* Work required *
Return the data word for word. Pictures are to be omitted.

* Data *
════════════════

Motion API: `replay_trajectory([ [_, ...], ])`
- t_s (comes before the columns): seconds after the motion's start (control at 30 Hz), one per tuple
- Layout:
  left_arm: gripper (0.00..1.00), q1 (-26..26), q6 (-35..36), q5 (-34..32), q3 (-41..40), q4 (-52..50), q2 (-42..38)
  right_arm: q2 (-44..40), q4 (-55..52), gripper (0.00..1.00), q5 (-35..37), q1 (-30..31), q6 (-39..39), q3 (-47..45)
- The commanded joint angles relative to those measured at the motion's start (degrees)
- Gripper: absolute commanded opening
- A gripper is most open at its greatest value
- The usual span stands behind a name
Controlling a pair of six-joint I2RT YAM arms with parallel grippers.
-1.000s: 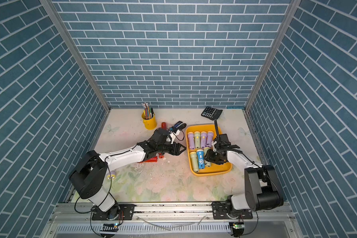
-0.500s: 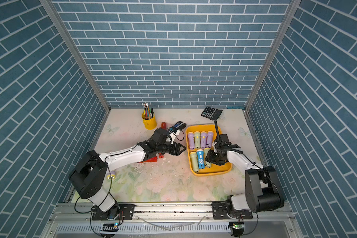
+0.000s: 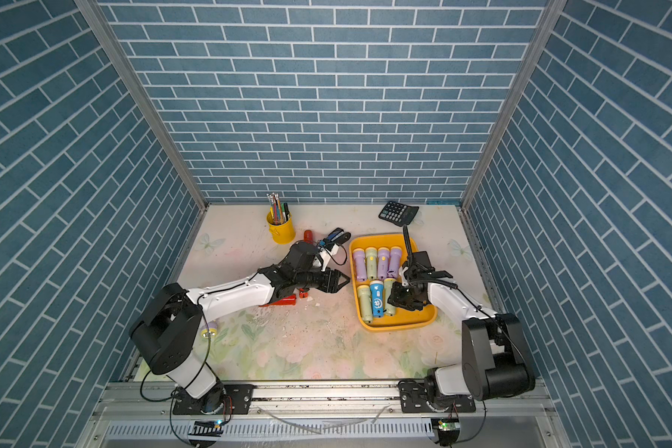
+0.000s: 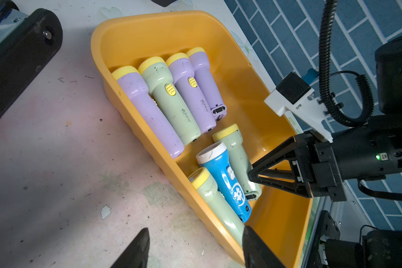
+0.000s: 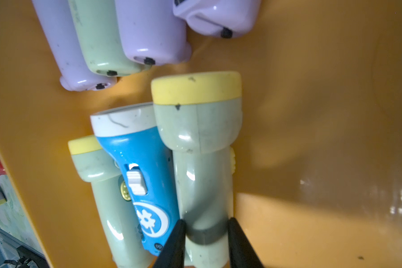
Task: Put the flashlights into the storage boxes
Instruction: Place the flashlight at the storage box.
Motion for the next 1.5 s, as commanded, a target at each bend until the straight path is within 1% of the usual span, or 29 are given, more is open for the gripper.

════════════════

* The completed task *
Motion API: `replay_trajectory([ [_, ...], ])`
- t_s (comes before the columns): seconds after the motion's start (control at 30 Hz), one per tuple
- Layout:
  left_arm: gripper (0.00..1.00), q1 (-26..26), q6 (-35..36), q5 (-34..32), q3 (-41..40), q4 (-52..50), q2 (-42..38)
  right_arm: q2 (-44..40), q4 (-55..52), gripper (0.00..1.00), q5 (-35..37), q1 (-30..31), q6 (-39..39), q3 (-47..45)
- The commanded joint angles relative to those measured at the motion's start (degrees)
- Gripper: absolute commanded opening
- A gripper is most open at its greatest value
- The usual span stands behind a name
Controlling a pair of six-joint I2RT YAM arms with parallel grippers.
-1.000s: 
-0.500s: 
+0.000s: 
+0.000s: 
+0.000s: 
Task: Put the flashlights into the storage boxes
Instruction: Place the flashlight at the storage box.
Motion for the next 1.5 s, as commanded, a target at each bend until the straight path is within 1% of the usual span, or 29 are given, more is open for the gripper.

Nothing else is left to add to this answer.